Partitioning for Multi-Boot
Other than getting the EFI boot partition right, you are pretty much on your own as far as the rest of the disk partitioning goes - as is usual with Linux installations. If your intent is to set up Linux multi-boot, you just have to make sure that you leave enough room for however many distributions you want to install. For 'trivial' installations, such as a I mentioned above, I have found that an 8GB partition is usually enough. There are a few very large distributions which require more (Makulu is an extreme case).
One of my netbooks has a 128GB SSD, and I am able to make one 'useful' Linux installation along with at least eight or nine 'trivial' installations on that disk. You can figure this out as you go - remember, installing Linux from scratch takes something like 15 minutes, so if you find you don't have enough space, just do it over.
One other thing about disk partitioning - sharing partitions between multiple distributions. It can be done, and it isn't even all that difficult. But there are a number of different ways to do it, depending on what you want to share, and who you want to share it with. The part which causes the most trouble is getting the permissions right.
One thing I would specifically recommend not to do is try to actually 'mount' the same /home partition for on multiple distributions. First, this is dangerous because if you reinstall one of the distributions which is mounting that home partition, it might get formatted during the installation. And if you are sharing files with another distribution, that can be... unfortunate.

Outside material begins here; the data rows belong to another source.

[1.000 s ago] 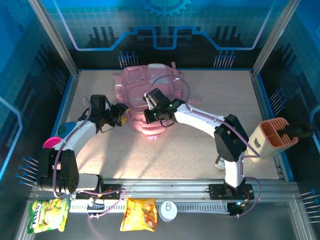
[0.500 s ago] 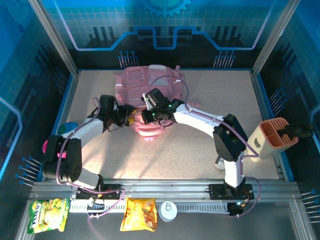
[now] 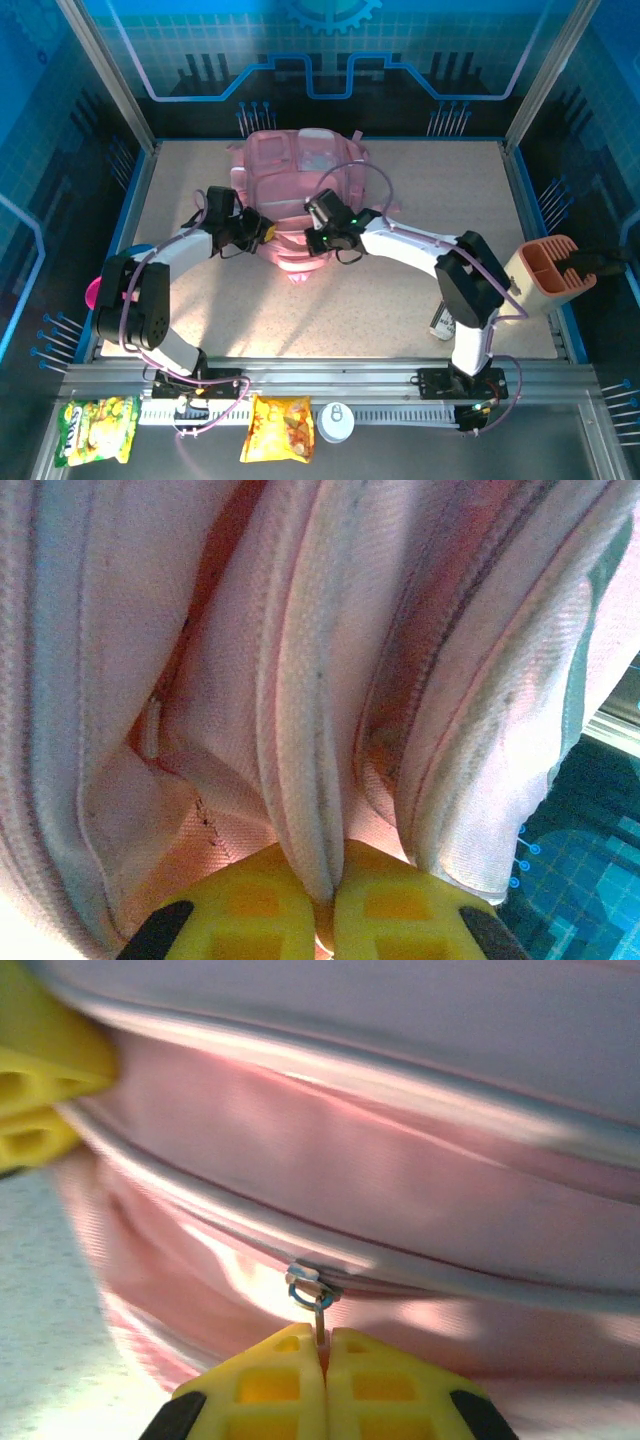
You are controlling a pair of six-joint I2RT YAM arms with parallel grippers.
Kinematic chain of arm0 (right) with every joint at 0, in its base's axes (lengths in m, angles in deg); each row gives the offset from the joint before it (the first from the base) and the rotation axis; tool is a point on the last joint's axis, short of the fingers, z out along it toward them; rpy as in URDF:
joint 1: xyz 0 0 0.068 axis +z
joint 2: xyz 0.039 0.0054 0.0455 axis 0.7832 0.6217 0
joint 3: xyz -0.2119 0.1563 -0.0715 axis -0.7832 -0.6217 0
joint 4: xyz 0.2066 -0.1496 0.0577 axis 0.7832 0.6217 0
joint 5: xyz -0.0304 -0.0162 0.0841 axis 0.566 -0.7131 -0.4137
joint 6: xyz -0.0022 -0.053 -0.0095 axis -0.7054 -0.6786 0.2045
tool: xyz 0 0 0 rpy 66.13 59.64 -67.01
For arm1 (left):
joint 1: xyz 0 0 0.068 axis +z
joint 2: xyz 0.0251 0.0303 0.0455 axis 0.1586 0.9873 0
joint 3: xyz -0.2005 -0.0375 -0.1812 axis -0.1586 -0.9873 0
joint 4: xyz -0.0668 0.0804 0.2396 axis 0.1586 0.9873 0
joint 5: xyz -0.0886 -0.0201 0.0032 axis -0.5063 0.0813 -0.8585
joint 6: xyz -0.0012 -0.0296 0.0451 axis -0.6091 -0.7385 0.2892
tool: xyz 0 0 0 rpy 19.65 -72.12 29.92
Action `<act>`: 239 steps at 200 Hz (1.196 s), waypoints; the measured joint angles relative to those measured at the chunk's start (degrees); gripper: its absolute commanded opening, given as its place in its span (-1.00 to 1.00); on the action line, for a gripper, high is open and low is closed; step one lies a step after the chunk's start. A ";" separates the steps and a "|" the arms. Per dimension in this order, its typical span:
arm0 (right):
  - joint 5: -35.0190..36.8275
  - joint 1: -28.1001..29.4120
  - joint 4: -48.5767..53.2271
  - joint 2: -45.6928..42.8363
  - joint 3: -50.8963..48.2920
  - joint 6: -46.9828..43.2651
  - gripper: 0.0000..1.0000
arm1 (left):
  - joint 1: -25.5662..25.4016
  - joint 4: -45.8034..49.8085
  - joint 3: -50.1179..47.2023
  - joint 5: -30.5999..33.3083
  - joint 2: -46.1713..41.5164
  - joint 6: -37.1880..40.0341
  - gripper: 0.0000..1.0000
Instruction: Pack the student bag
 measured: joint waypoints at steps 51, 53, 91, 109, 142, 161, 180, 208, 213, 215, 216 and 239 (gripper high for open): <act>3.43 -5.97 0.61 -4.00 -4.02 -4.87 -1.00 | 0.20 3.32 2.08 -0.07 0.00 4.13 -1.00; 3.50 -6.08 0.61 -4.02 -4.04 -5.16 -1.00 | 0.24 3.50 2.19 -0.09 0.00 4.37 -1.00; 3.04 -8.46 0.52 -4.39 -4.07 -11.76 -1.00 | 1.01 7.54 4.22 -0.96 0.00 9.73 -1.00; 0.98 -9.94 0.57 -4.44 -4.07 -15.98 -0.98 | 1.55 10.95 5.84 -1.31 0.00 13.33 -1.00; -0.07 -12.35 2.43 -3.80 -2.03 -23.08 -0.89 | 2.27 17.88 9.35 -1.92 0.22 20.94 -1.00; -0.07 -14.14 3.13 -1.97 0.81 -26.25 -0.85 | 2.71 21.51 10.99 -2.27 0.66 25.27 -1.00; -0.90 -16.15 2.56 0.50 3.10 -28.28 -0.81 | 2.95 24.44 12.44 -2.75 1.60 29.51 -1.00; -3.50 -18.67 2.32 4.26 6.99 -29.51 -0.67 | 2.99 27.17 13.35 -3.56 2.03 34.40 -1.00; -3.76 -19.02 2.34 4.90 7.87 -29.38 -0.64 | 3.04 27.71 13.46 -3.63 2.03 35.26 -1.00; -3.82 -19.17 2.45 5.22 8.35 -29.51 -0.63 | 3.04 27.89 13.49 -3.74 2.03 35.54 -1.00; -3.85 -19.21 2.45 5.31 8.50 -29.59 -0.62 | 3.04 28.04 13.51 -3.74 2.03 35.71 -1.00; -4.17 -20.83 3.76 9.16 14.62 -27.98 -0.60 | 3.28 30.27 13.92 -3.91 2.08 38.88 -1.00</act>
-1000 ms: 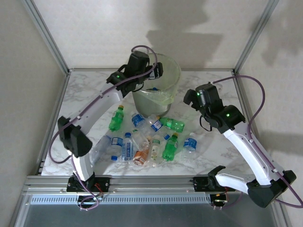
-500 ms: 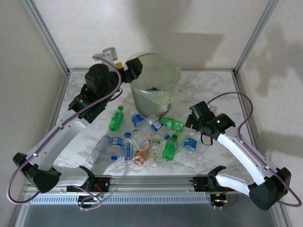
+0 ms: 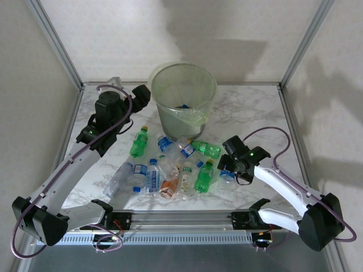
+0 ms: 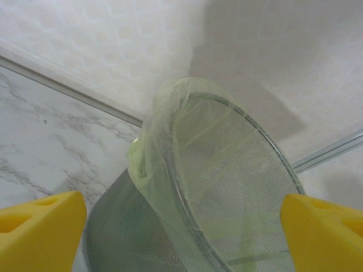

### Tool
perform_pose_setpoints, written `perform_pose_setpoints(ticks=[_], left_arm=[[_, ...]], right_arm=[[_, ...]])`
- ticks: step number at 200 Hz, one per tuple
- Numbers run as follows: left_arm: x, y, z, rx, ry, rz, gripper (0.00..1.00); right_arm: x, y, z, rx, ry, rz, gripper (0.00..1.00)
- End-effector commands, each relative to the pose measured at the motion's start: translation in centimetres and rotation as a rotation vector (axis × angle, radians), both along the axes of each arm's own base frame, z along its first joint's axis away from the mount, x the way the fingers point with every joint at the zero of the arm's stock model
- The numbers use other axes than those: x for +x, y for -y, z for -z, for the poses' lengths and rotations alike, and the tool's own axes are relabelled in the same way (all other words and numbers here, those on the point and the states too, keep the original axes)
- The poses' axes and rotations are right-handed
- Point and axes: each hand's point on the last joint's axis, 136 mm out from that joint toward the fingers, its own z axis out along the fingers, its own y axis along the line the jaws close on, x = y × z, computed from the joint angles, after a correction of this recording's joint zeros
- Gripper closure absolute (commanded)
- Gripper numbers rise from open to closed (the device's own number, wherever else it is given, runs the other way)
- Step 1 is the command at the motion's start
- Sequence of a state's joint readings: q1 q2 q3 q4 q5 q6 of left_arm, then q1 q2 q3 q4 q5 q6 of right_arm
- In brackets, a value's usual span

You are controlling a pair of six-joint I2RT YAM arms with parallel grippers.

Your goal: Put the plastic bottles in the bin

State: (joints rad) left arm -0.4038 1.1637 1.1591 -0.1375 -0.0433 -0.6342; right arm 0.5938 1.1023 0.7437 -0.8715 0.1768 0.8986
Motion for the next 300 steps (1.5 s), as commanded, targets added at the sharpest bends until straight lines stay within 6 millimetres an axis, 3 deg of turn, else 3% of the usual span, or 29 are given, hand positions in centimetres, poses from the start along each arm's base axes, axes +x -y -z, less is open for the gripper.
perform_pose_setpoints(ticks=[1,78,189,243,300], left_arm=[[-0.4,0.2,-1.0,-0.045,0.027,0.021,0.12],[-0.2,0.7,0.4,-0.050,0.002,0.040,0.13],[0.1,0.6,1.3,-0.040,-0.010,0.036,0.14],[0.1,0.6,1.4,-0.041,-0.010,0.033,0.14],[0.2,0.5,1.3,-0.045,-0.008,0.025,0.14]], right_arm=[[-0.2,-0.5,1.3,0.014,-0.026,0.010,0.06],[0.7,-0.8,4.0,-0.038,-0.065,-0.010,0.07],[1.2,-1.0,6.9,-0.062,-0.108,-0.018,0.20],[1.1,-0.4,6.8,-0.083,-0.102,-0.007,0.28],[1.8,-0.1,5.2,-0.085,-0.049,0.006,0.34]])
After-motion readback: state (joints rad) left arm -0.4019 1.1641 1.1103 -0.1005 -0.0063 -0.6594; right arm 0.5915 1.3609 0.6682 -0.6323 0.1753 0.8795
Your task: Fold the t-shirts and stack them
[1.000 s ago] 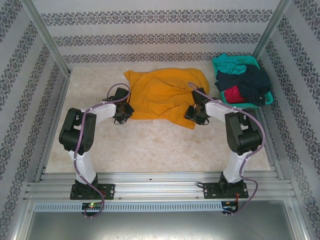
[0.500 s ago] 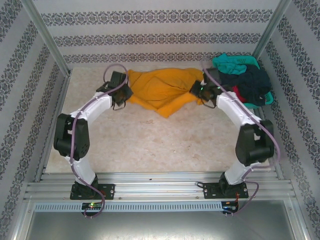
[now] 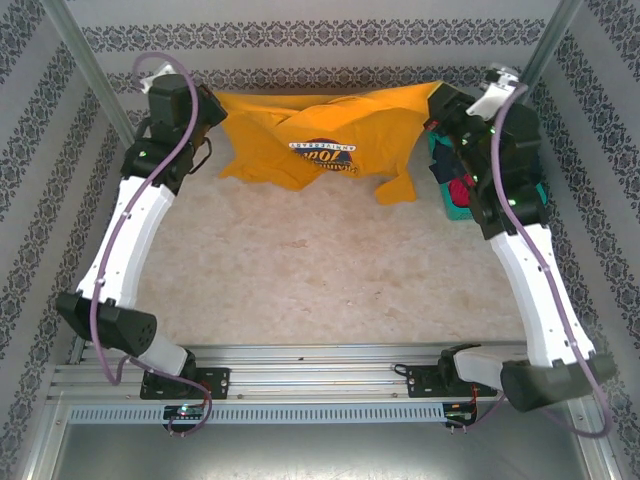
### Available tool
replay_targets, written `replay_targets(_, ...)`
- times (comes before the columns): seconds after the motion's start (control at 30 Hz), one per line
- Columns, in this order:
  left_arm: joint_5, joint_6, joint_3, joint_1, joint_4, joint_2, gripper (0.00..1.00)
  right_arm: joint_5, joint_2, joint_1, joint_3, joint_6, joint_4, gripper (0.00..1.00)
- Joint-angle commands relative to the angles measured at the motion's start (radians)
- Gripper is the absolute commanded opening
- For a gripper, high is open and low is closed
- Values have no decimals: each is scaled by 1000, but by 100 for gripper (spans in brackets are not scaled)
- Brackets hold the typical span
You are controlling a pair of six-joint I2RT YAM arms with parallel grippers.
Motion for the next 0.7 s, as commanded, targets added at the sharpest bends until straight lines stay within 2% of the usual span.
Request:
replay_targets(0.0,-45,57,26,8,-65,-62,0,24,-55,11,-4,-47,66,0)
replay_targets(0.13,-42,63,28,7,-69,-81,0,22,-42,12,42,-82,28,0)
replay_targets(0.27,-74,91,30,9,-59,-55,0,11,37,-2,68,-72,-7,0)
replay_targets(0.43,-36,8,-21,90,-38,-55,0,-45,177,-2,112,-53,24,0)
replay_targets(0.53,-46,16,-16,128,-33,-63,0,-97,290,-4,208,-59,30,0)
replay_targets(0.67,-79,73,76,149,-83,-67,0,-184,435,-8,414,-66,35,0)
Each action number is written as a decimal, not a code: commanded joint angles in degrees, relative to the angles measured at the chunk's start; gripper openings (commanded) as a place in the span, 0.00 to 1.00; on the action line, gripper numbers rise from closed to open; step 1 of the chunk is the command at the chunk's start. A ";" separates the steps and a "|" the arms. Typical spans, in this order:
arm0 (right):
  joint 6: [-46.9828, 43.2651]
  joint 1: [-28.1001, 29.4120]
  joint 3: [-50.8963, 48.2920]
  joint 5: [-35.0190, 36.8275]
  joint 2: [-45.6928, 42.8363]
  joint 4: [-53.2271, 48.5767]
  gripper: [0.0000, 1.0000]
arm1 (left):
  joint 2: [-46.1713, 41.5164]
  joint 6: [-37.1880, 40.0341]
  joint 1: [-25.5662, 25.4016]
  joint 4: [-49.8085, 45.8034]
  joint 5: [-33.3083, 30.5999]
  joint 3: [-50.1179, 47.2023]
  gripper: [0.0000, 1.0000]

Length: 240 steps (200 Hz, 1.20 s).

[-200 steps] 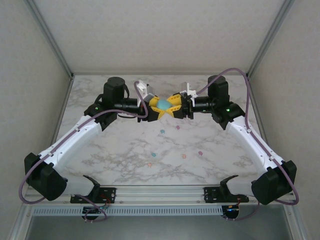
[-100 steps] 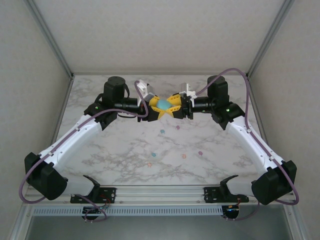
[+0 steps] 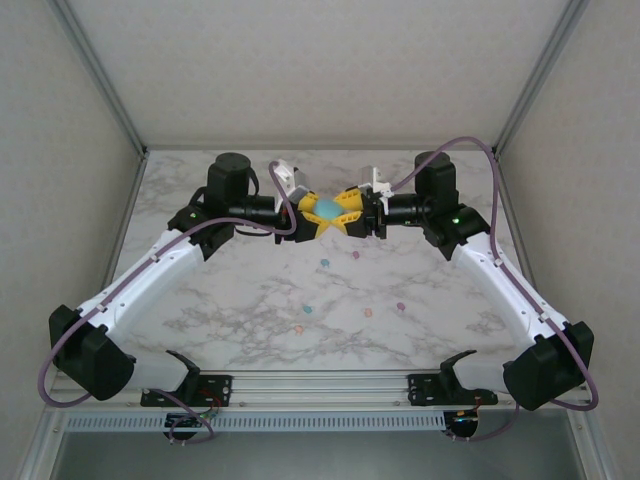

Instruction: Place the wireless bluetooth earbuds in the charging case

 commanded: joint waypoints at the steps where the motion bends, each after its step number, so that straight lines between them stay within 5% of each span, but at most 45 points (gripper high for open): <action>1: -1.29 0.46 -0.69 0.88 -0.74 -0.50 0.32 | -1.54 -0.22 -0.23 0.36 1.25 1.67 0.44; 118: -1.47 0.43 -1.38 1.32 -1.44 0.19 0.32 | -1.82 -1.25 0.50 1.15 2.65 1.32 0.47; 195: 3.02 0.49 -1.87 0.01 -1.14 4.61 0.33 | -1.58 0.89 0.33 -1.84 2.65 1.67 0.39; 240: 5.17 0.46 -1.72 0.80 -0.67 5.72 0.41 | -1.67 1.19 0.13 -1.79 1.98 1.77 0.24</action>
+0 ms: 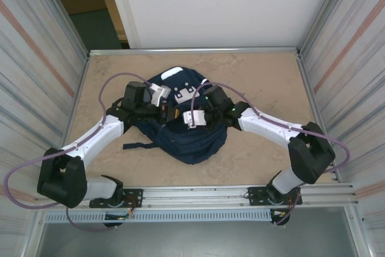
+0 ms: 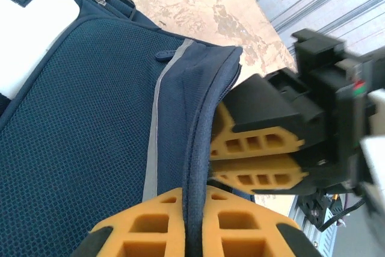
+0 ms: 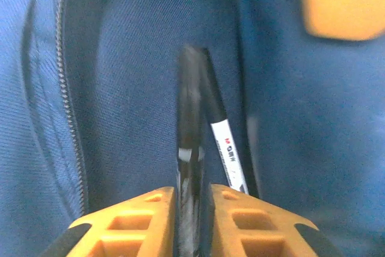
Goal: Pack the student bag
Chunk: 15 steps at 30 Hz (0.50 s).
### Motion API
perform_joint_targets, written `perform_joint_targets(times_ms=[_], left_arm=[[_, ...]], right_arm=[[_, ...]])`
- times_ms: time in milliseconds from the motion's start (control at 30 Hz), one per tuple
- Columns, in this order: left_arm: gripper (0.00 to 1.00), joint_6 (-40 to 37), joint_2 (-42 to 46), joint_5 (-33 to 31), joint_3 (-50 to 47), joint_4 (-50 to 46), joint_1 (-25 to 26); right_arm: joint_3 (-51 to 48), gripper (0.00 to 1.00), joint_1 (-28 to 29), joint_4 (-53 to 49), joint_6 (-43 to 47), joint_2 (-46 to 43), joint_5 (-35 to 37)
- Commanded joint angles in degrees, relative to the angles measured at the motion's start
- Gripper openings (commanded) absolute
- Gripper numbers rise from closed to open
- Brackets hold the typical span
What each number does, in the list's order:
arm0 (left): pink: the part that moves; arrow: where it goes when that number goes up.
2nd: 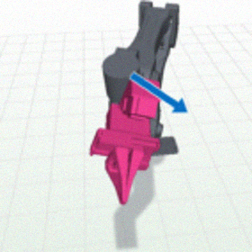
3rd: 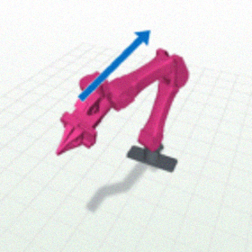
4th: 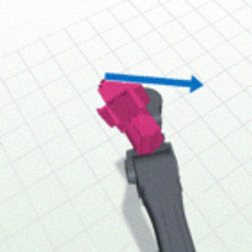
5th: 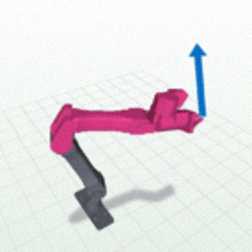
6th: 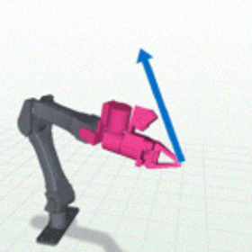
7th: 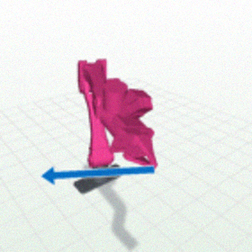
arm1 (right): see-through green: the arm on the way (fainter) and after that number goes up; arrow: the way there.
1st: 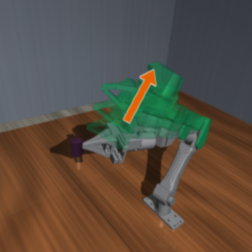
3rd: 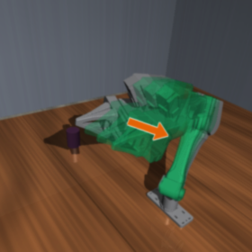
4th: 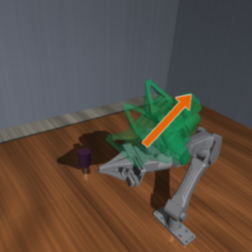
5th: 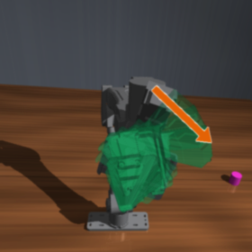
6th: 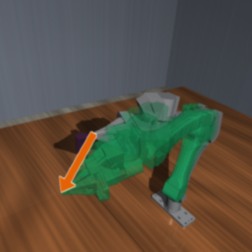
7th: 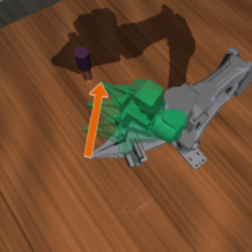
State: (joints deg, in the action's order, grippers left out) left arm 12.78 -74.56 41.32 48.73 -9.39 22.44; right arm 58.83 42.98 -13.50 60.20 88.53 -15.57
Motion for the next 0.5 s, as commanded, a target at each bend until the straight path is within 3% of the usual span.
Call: perform_joint_targets(times_ms=[0,33,100,300,467], left_arm=[[0.02,0.21,3.11,0.12,-1.32,2.21,-0.27],[0.02,0.44,3.58,-0.05,-2.17,3.6,-0.29],[0.02,0.9,4.48,-0.77,-3.58,5.43,-0.29],[0.02,4.77,6.76,-4.6,-10.46,14.97,-0.02],[0.12,1.79,8.96,-8.12,-10.97,10.2,0.06]], right_arm=[[-0.92,0.31,1.05,5.16,3.21,0.65,4.85],[-1.31,0.4,1.03,5.79,2.58,-0.14,4.21],[-3.0,0.46,0.98,8.31,0.21,-2.54,2.6],[-10.4,0.48,0.93,20.88,-8.81,-10.02,-0.66],[-14.83,0.5,1.18,25.73,-22.92,-18.72,-5.07]])
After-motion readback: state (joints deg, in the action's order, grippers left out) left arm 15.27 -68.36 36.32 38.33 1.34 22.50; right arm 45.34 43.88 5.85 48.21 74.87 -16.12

Perhaps one of the simplest ways to share is to create an independent partition, which is not part of the initial installation of any of the distributions which will be sharing it. Then after each distribution is installed, add that partition to /etc/fstab with some new mount point (/shared or /data are common choices). You can then access that partition explicitly, or if you want it to be a bit easier or more transparent, you can add symlinks from your home directory to whatever directories you want in that partition.
If you want to share a partition with Windows, it will have to be a FAT format (duh). Then, again, mount it to some new directory (believe me, you really, really don't want a FAT partition for your /home), and either access it explicitly or symlink to it. Personally I would recommend against linking to it, because that can tend to 'hide' the fact that you are really working with a Windows/FAT partition, and that is something that I always want to be aware of.
Summary (and preview)
So far we have just gotten the basics out of the way, so we can all start the discussion in the next article from approximately the same point. To recap:
- Booting UEFI systems requires an EFI partition on the disk.
- One EFI partition can be shared by multiple operating systems.
- Multiple EFI partitions can be created on the same system.
- Loading multiple operating systems on the same disk requires making sufficient free space for each one (duh).
- Sharing data between multiple operating systems is possible, but don't try to literally share the /home partition.
In the next post, I will look at the details of configuring GRUB for multi-boot, both for Linux-only installations and for mixed Linux/Windows installations.
I will not discuss attempting to use the Windows bootloader or boot manager to multi-boot with Linux, and I will not discuss multi-boot with UEFI Secure Boot. I will look at some unusual/difficult situations (such as Ubuntu and Linux Mint together), and I will look at adding non-UEFI Linux distributions alongside an existing UEFI-compatible Linux distribution.